Things moved fast after that. We enrolled in a mommy-and-me program when she was two and a half, and for my pains I was rendered obsolete a year later, when she started preschool. She was so used to the building where we ate Goldfish crackers and drank juice that it was no big deal if I left her there, at least not for her.

It was not the kind of preschool I went to, where a stranger in a station wagon picked me up on the first day, and three hours later my mother had to borrow a car to retrieve her bewildered, weeping daughter, who was wedged behind an art easel and refused to come out. No, Sarah's preschool took separation issues seriously. Parents were on call for two weeks, until every last toddler was able to get out of the car alone. Our kids came home with masking-tape messages stuck to their shirts, and a big one, at the start, was "Mommy always comes back." It was hard to dig in the sand and finger paint, in those early days of independence, without the promise of Mommy to lean on at the end of an arduous morning of fun.

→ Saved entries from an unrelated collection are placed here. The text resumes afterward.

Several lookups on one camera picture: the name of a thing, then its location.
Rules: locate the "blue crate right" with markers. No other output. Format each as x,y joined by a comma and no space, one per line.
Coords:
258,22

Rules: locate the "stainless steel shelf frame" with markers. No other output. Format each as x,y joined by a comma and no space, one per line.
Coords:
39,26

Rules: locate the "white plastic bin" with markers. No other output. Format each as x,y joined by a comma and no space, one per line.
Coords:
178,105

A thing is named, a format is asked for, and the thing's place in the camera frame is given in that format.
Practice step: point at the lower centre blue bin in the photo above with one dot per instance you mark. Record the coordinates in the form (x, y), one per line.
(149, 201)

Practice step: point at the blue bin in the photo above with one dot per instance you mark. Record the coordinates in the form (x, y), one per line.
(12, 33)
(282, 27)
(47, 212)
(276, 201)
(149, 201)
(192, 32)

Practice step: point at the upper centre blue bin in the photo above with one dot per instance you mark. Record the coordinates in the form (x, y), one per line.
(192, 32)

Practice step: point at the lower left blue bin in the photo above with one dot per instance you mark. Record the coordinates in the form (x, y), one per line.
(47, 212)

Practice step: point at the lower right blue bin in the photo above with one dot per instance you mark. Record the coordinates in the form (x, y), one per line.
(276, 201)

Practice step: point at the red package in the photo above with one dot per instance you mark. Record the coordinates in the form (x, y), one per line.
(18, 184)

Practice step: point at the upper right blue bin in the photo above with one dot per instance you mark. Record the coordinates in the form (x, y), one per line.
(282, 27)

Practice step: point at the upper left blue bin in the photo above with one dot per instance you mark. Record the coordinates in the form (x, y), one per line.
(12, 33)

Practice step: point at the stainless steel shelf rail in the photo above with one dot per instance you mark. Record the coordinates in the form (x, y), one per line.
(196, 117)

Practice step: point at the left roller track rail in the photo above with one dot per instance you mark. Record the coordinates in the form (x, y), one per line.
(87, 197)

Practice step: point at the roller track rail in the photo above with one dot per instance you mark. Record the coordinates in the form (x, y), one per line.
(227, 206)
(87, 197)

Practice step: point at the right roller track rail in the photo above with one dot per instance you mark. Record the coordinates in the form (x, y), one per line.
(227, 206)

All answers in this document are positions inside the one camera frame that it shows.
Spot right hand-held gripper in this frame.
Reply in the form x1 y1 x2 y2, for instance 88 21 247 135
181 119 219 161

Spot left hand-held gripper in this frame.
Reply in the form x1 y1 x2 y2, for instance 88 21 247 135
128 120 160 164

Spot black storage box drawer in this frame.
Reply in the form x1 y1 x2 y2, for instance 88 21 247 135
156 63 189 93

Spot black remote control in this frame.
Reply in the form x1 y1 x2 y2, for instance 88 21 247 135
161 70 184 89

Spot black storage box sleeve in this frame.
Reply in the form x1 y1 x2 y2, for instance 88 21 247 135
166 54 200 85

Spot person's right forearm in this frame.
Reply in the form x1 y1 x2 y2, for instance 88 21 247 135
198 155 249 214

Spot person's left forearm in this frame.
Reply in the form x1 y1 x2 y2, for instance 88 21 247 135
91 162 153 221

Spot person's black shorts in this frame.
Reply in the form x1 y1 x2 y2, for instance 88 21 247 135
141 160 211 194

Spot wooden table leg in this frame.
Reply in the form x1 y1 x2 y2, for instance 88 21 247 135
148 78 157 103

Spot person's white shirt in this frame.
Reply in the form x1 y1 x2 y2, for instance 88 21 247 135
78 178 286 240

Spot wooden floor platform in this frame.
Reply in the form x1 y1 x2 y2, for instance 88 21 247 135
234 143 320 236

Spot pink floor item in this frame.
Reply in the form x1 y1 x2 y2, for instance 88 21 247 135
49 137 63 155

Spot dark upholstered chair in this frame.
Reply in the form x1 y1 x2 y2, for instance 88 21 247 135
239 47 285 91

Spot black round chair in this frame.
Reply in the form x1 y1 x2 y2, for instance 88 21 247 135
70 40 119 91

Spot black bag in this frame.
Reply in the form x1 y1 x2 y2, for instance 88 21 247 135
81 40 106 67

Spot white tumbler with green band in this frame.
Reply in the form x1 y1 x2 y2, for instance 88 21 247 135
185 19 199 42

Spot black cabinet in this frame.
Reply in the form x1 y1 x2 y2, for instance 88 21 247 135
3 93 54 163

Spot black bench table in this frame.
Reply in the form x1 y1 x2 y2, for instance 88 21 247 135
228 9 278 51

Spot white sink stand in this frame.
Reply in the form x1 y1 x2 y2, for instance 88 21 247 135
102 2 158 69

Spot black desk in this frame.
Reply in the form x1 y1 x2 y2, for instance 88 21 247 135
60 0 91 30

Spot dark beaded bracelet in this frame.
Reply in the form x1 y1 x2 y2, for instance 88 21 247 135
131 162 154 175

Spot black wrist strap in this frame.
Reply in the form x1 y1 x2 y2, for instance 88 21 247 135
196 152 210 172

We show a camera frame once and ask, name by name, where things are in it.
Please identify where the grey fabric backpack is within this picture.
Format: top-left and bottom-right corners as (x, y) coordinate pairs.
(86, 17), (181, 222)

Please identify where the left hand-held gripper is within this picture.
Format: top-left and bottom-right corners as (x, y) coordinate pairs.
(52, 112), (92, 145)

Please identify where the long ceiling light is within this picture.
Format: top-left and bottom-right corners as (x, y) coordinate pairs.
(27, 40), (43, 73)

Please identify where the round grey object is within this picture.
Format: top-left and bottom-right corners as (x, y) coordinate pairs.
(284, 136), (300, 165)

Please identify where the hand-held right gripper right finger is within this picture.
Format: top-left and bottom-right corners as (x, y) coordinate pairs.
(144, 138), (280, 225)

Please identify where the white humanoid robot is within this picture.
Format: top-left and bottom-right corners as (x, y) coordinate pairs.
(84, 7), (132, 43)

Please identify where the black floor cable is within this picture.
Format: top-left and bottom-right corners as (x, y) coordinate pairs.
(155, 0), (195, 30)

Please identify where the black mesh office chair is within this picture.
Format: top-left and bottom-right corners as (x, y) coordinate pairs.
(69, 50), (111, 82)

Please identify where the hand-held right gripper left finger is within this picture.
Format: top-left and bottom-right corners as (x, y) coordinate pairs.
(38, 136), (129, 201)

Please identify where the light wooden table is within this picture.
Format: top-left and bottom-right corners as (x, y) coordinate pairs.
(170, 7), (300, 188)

Nobody gave me anything to ease my side of the transition. I worked, but I felt like a slavering golden retriever; I lived to bring that bundle back home.

The last spring before kindergarten, I had to go to New York, so I bought five little white T-shirts and two fabric pens, and I designed a separation wardrobe for Sarah while she slept. She was reading by now, or memorizing passages in favorite books so that it sounded like she was reading. I wasn't always sure which, but I knew absolutely that there was one sentence she could read. Shirts one through four said, "Mommy always comes back," with a red X for each day that had passed. Shirt five added a new word and proclaimed, "Mommy comes back today!" Sarah politely stacked them in her drawer and refused to wear them. Who wants a T-shirt to commemorate loss?

It took me years to figure out that those shirts were for me. "Mommy always comes back" was potentially the cruelest hoax ever perpetrated on a bunch of three-year-olds, since who knows if anyone ever comes back from anywhere, but I needed to buy it wholesale if I was going to be able to walk out the door.